Werden wir „härter“ oder „weicher“ in einer Gesellschaft, in der die Berührung fehlt?
Unzählige Nachbarschaftshilfen und berührende Initiativen der Solidarität (support your locals) entstanden in der Krise – und zwar im Netz. Sie werden sich nachher auch auf die analogen Räume hin ausdehnen. Ich bin optimistisch, dass eine solidarische Netzwerk-Gesellschaft aus der Krise hervorgeht. Empathie und Kreativität sind die Tugenden für morgen.

Vor der Krise lag die Arbeit in Co-Working-Flächen im Trend. Wird man nun wieder auf Distanz zueinander gehen?
Ich glaube, im Mix zwischen analog und digital liegt die Zukunft, also im „Blended Working“. Je nach Situation rückt mal das eine, mal das andere in den Vordergrund. Das Konzept der Co-Working-Räume halte ich mittelfristig für robust – es entspricht den Bedürfnissen der Menschen, Dinge und Ressourcen nach Bedarf zu nutzen.

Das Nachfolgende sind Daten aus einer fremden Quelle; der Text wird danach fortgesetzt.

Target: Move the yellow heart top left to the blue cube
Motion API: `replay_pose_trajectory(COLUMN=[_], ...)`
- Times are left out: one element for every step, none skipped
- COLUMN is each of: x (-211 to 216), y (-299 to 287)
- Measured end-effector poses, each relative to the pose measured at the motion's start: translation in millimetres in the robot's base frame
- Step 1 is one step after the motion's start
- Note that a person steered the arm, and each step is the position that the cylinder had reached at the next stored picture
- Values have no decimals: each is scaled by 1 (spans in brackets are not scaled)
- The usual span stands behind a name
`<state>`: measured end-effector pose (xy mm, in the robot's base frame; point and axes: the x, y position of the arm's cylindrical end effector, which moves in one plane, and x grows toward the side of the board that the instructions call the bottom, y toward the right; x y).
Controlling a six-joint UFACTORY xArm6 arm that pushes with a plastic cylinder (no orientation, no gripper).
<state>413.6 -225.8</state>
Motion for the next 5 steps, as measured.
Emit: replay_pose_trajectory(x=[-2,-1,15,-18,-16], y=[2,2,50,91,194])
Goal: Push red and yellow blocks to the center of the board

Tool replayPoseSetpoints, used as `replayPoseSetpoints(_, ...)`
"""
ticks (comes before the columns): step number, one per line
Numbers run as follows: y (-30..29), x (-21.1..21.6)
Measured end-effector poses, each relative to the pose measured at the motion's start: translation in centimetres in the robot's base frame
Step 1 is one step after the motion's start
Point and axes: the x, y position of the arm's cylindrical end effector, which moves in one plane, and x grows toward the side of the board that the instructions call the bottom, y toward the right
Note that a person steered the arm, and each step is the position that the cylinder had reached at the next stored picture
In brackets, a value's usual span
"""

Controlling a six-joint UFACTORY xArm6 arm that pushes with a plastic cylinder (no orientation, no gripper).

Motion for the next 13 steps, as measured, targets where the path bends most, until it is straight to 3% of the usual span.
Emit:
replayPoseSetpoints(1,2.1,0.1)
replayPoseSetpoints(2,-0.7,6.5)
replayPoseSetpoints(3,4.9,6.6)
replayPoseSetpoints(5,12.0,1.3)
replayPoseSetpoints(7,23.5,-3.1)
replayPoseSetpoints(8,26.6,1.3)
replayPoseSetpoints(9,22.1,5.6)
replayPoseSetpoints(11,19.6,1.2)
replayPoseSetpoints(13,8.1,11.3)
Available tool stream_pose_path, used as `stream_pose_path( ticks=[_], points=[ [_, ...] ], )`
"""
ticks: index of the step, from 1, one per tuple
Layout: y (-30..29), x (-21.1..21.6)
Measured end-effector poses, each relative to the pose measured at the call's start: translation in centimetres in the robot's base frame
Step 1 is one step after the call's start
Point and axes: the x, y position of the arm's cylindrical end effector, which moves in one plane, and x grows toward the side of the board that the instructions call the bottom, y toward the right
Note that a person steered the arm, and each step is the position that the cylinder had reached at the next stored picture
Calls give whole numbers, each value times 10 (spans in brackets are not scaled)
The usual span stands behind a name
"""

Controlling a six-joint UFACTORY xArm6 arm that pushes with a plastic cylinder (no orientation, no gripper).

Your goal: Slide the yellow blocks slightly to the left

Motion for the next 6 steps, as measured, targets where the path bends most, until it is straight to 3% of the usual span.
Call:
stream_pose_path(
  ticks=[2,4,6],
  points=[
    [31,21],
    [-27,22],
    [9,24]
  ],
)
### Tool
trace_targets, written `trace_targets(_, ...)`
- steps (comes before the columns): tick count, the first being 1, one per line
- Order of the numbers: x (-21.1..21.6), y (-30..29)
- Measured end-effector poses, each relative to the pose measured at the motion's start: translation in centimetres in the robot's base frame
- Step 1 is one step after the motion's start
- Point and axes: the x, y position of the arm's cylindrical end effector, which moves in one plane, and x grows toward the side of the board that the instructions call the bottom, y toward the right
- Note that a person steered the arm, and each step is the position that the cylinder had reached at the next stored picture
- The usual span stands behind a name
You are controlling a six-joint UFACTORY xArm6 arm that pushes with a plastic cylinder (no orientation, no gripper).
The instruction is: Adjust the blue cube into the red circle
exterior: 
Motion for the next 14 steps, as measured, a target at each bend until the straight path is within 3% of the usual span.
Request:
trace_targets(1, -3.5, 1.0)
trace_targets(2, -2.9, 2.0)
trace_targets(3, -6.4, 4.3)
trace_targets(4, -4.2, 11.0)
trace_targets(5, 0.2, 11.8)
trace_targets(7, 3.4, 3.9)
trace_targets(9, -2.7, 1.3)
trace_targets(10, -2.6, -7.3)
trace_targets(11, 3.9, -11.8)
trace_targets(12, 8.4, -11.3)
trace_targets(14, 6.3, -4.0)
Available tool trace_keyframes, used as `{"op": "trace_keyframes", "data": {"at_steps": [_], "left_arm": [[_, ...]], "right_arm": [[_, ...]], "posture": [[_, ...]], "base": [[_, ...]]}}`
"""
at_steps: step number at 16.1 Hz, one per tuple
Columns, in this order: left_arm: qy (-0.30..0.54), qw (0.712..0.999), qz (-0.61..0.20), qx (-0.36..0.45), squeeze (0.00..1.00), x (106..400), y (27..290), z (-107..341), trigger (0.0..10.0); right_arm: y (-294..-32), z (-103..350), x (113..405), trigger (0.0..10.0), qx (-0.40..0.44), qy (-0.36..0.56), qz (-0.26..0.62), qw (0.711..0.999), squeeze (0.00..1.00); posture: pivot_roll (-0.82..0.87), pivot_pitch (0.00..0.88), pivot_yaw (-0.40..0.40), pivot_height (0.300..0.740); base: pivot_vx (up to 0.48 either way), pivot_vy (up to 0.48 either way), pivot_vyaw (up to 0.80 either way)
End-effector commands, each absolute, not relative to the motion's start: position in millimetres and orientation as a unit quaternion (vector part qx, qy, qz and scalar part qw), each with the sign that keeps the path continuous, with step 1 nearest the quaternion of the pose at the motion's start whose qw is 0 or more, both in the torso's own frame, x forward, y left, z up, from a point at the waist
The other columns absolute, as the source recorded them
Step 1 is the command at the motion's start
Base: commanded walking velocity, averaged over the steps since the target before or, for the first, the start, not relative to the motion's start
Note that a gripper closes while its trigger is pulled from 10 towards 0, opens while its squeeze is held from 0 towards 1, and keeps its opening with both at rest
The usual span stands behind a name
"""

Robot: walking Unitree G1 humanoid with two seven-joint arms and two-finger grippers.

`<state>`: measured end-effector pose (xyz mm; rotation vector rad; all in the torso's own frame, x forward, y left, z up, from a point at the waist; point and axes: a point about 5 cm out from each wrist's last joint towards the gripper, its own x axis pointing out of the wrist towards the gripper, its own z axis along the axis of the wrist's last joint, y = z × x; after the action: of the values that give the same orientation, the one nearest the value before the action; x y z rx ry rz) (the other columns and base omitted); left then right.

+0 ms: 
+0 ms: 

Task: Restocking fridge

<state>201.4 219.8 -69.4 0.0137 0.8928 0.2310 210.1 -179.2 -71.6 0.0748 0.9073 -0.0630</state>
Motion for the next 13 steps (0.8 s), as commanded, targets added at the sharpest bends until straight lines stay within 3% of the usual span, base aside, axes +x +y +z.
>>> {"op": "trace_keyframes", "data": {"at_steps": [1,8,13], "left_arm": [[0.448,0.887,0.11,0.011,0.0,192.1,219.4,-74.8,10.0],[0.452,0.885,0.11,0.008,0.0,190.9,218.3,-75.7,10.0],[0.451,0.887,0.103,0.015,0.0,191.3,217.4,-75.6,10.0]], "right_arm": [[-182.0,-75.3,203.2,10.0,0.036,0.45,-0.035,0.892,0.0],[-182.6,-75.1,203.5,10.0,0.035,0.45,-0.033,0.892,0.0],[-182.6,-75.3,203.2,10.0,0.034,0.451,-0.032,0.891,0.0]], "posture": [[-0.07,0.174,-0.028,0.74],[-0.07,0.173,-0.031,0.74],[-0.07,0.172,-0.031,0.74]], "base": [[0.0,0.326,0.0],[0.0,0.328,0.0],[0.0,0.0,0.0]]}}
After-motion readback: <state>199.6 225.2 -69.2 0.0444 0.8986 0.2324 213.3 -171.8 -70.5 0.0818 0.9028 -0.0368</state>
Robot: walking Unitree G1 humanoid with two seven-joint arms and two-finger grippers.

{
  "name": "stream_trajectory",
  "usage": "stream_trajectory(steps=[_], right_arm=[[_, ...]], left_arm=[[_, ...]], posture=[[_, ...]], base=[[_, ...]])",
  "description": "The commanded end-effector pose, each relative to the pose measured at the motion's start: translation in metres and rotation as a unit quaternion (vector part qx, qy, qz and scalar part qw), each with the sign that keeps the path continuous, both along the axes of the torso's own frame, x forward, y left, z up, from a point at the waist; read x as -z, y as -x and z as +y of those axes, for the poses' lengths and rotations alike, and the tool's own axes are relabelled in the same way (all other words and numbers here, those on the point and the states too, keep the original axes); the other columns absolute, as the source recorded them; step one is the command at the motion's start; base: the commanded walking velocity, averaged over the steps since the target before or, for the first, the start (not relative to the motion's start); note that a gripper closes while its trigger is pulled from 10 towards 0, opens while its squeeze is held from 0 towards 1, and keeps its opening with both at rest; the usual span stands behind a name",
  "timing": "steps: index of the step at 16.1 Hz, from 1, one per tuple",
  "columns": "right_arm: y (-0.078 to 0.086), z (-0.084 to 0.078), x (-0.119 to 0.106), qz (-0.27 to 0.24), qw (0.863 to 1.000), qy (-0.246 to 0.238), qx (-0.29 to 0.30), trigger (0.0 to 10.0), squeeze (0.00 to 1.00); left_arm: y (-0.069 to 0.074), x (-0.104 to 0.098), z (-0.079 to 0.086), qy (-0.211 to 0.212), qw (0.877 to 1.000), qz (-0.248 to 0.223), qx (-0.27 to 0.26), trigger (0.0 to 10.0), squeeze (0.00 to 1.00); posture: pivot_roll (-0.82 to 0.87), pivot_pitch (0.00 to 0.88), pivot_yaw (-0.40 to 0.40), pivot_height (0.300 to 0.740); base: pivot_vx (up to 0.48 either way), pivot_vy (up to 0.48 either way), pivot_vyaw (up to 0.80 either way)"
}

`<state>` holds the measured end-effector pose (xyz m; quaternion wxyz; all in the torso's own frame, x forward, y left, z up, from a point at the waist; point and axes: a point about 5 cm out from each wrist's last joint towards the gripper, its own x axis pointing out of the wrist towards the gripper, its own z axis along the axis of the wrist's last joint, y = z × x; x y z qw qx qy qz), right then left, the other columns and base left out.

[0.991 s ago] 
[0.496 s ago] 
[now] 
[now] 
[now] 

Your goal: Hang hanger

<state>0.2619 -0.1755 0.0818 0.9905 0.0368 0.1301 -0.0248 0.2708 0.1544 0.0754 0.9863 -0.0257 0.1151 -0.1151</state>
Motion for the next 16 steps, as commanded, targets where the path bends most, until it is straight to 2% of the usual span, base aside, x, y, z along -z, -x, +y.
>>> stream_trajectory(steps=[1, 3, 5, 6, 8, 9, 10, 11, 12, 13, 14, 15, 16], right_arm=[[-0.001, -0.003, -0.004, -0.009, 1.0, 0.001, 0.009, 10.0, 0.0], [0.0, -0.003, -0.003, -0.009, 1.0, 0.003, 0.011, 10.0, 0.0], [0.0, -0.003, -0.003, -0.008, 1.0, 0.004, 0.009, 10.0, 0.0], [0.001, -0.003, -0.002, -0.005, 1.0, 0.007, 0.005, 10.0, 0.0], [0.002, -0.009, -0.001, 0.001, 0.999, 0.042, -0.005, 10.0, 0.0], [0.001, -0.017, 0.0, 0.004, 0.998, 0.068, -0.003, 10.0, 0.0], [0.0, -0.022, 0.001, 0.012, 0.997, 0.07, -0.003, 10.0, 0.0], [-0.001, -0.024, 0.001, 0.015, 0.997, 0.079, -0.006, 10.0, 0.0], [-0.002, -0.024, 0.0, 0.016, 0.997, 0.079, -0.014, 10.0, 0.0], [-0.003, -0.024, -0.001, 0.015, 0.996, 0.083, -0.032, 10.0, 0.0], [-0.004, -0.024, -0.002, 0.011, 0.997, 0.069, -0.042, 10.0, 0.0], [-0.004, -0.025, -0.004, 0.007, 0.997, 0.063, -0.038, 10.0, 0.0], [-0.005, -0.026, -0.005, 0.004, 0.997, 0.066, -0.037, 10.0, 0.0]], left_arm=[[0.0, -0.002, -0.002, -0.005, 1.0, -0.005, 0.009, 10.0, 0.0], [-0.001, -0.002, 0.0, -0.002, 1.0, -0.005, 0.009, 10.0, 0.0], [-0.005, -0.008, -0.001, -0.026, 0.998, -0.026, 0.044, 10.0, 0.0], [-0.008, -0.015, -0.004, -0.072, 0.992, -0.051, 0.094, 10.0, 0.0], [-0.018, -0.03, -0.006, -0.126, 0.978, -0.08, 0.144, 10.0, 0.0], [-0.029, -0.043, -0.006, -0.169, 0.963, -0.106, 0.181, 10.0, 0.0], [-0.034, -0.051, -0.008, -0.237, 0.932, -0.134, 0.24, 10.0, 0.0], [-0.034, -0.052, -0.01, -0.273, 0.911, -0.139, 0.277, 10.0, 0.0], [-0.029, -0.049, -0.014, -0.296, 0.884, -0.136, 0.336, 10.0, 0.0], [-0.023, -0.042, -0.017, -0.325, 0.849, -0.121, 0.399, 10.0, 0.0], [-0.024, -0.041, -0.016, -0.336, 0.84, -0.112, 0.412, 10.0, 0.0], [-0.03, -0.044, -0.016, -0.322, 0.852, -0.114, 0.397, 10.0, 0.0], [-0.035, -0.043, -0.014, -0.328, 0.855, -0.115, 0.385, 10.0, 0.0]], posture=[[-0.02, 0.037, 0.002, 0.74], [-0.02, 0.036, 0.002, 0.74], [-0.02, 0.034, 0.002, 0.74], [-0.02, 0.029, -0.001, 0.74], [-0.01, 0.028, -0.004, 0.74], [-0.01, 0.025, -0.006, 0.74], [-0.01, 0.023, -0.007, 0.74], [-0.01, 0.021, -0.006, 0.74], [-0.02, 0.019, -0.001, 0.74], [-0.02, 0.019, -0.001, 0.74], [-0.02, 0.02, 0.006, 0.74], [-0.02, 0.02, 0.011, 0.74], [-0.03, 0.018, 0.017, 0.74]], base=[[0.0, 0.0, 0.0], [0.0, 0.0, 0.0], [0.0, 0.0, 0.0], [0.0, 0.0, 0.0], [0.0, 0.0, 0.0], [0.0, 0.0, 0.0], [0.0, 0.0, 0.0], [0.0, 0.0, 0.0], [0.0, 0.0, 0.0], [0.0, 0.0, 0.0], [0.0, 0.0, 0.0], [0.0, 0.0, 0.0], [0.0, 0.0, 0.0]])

Der Zugang zählt, künftig mehr denn je.

Werden sich nun viele, sei es nun frei- oder unfreiwillig, im Job neu orientieren? Stichwort Traumjob?
Zunächst kommt das Tal der Tränen. Wir steuern auf eine massive Wirtschaftskrise zu, mit wirtschaftlichen Verwerfungen, hoher Arbeitslosigkeit, riesigen Staatsschulden – und das weltweit. Da bleibt das Thema Selbstverwirklichung wohl nur für ausgewählte Gruppen und spezielle Branchen – vor allem im IT-Sektor – reserviert.
Welchen Einfluss wird diese Zeit auf unsere Art, zu kommunizieren, haben. Wird es noch Dienstreisen geben? Oder setzt man mehr auf Videokonferenzen?
Corona beschleunigt die digitale Transformation in einem Tempo, wie es sonst nicht möglich gewesen wäre. Nach einer ersten digitalen Sturm- und Drang-Phase wird man sich aber sehr wohl wieder der analogen Qualitäten bewusst sein. Geschäftsreisen und reale Begegnungen werden künftig genauso zum beruflichen Alltag gehören wie Videokonferenzen. Man wird das alles viel bewusster und ressourcenorientierter angehen, mal passt das eine besser, mal das andere.

Wird das Image jener Jobs, die derzeit im Rampenlicht stehen – Pflegepersonal, Verkäufer in Supermärkten – langfristig profitieren oder sind sie nur die vorübergehenden Helden dieser Zeit?
In der Krise hat die Gesellschaft so einige gewohnte Vorstellungen korrigieren müssen, also wer denn nun wirklich „systemrelevant“ ist, wer das System am Laufen hält. Und das sind in der Regel Frauen, und das oft schlecht bezahlt. Ich glaube, hier kommt es nach der Krise zu Korrekturen – ganz unten im Niedriglohnbereich genauso wie ganz oben, etwa bei den Fußball-Millionären in den europäischen Ligen.